Por que é que a vida do PM vai ser mais difícil no futuro? Quatro razões:


a) Primeira: António Costa está em crise de autoridade. Já não tem a autoridade que tinha. Quem o viu e quem o vê. Antes, sempre ao ataque e a liderar. Agora, quase sempre à defesa e à deriva.

Apesar de ter ganho as eleições, apesar de não ter oposição, apesar de ter a economia em alta, está hoje mais fraco do que estava antes.

Porquê? Pela crise dos incêndios, pela crise de Tancos, pela remodelação frouxa que fez, porque não lidera nem toma a iniciativa. O Costismo está a ficar muito parecido com o Guterrismo.


b) Segunda: o PCP mudou de estratégia e, com a nova estratégia, a geringonça já não é o que era. O PCP será no futuro mais duro que no passado.

O PCP já decidiu. Não fará parte de uma próxima geringonça. Vai sair depois de 2019. Ainda esta semana o líder parlamentar o sinalizou.

Só que até lá quer fazer duas coisas: demarcar-se do Governo para não perder votos; aproveitar este e o próximo OE para satisfazer todas as suas reivindicações. Não vai fazer a vida fácil ao PS.


c) Terceira: a partir de 2018, António Costa terá no PSD um novo líder. E com ele uma oposição diferente. Ninguém saberá muito bem como será. Mas será sempre diferente da que foi feita até hoje.


d) Finalmente: o ciclo político não coincide com o ciclo económico. A economia está em alta. Mas vai desacelerar em 2018 e mais ainda em 2019. Ou seja, no ano de eleições, a economia vai crescer menos do que hoje.

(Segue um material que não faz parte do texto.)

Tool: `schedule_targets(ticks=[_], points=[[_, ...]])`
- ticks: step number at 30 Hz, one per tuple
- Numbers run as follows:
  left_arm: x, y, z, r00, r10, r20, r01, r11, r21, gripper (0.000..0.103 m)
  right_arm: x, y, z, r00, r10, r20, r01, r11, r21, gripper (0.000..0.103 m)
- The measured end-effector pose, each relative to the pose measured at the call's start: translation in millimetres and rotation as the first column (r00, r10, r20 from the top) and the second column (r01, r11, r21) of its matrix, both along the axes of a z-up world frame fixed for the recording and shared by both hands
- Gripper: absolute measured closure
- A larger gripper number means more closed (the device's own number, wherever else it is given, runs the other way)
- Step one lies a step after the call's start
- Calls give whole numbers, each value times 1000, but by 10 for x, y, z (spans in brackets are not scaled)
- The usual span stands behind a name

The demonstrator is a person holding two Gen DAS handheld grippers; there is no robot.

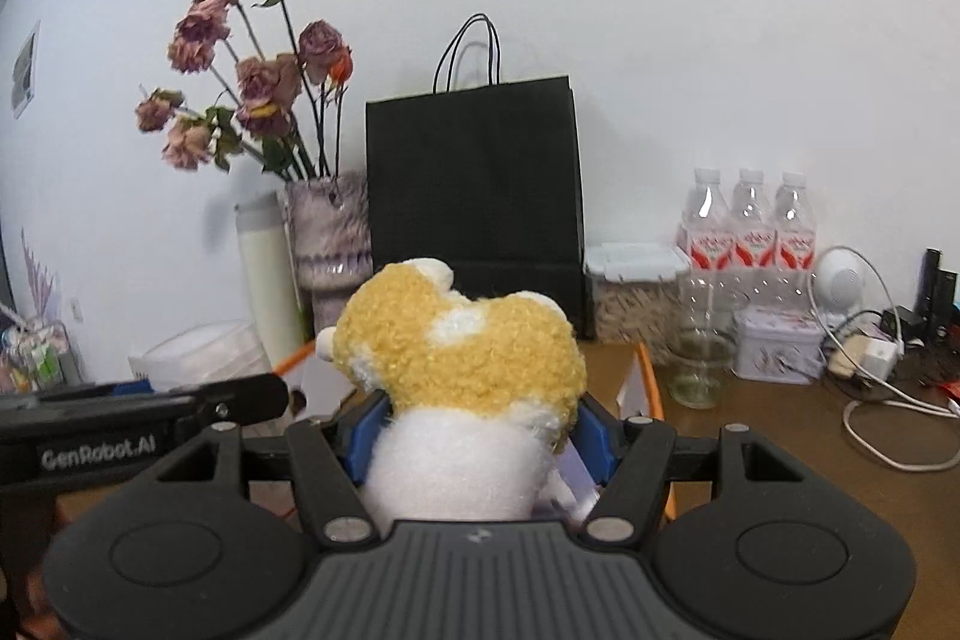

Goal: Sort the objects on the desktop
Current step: 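Carry the plush toy and cotton-buds box over the cardboard box with both tools, then lower both items into the box and open both tools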

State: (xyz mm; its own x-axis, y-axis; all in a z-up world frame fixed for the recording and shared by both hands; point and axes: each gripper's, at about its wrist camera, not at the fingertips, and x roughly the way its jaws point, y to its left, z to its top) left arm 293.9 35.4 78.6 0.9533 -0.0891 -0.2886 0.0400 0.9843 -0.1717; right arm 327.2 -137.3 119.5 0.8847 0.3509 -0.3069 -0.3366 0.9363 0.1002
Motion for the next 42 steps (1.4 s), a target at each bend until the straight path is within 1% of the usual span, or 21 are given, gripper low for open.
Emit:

É governar em contraciclo.

ECONOMIA A DESACELERAR?

 
Aparentemente começou a desaceleração da economia.

    • Crescimento no 1º trimestre – 2,8%
    • Crescimento no 2º trimestre – 3%
    • Crescimento no 3º trimestre – 2,5%

É certo que no final do ano vamos crescer 2,6% (o maior resultado do século) e superior à média europeia – 2,2%. Ou seja, vamos convergir com a Europa.

 
O problema é em 2018 e 2019. Vamos crescer menos do que em 2017 e voltaremos e divergir da UE.

 
Isto tem um problema económico e um problema político.

a) Problema económico – Estamos a fazer pouco internamente para tirar partido da onda europeia. É chapa ganha, chapa gasta. Só se fala em distribuir. Não em produzir.

b) Problema político – Estar a crescer menos que a Europa, em tempo de eleições, quando a tendência é de "vacas gordas", vai ser um problema para o PS e António Costa. A oposição aproveitará. A não ser que ande distraída.

 

 
AS MUDANÇAS EM ANGOLA

 
O que significam estas mudanças? Três coisas:

a) Primeira: que João Lourenço é um grande político. Só um grande político percebe que o poder é para ser exercido e para ser ocupado. Só um grande político percebe que o poder não se exerce sem afrontar os poderes fácticos instalados. Só um grande político percebe que estas mudanças ou se fazem no início de mandato ou nunca mais se fazem. Nunca há uma segunda oportunidade para causar uma primeira boa impressão.

b) Segunda: que João Lourenço está a marcar território, a acumular poder e a sinalizar quem manda. O que ele está a dizer é o seguinte:

  • Que não há nem dois poderes nem poderes paralelos. Apesar de José Eduardo dos Santos ser ainda o presidente do MPLA, quem manda é ele, o Presidente da República, e mais ninguém.
  • Que não está ali, naquelas funções, para ser um simulacro de líder ou o continuador do líder anterior. Chama-se a isto "matar o pai".

c)  Terceira: está a dar um sinal de que há um novo ciclo em construção. No plano do discurso, e por isso tem falado do combate à corrupção e da disparidade entre ricos e pobres. No plano das políticas, e por isso já prometeu mais concorrência em sectores estratégicos. No plano das pessoas, e por isso disparou directamente contra o porta-aviões. No plano da credibilidade. Angola recupera assim muita da credibilidade internacional que havia perdido.

 
Estamos perante uma revolução feita a partir de dentro.

a) Mas é cosmética ou é a sério? Julgo que só pode ser a sério. Doutra forma, tudo isto não passaria de uma aventura. E quem faz o que faz não está para entrar em aventuras. Tudo seria um suicídio.

b) Mas vai ter força dentro do partido ou não? Essa pode ser a grande incógnita. Mas uma coisa é certa: se não tivesse actuado como actuou, nunca João Lourenço teria força e autoridade dentro do partido.

 

Notas Finais

Agência Europeia de Medicamentos 
Amanhã é tomada a decisão em Bruxelas, mas a decisão não vai ser boa para Portugal. A candidatura portuguesa, a do Porto, não vai ter sucesso.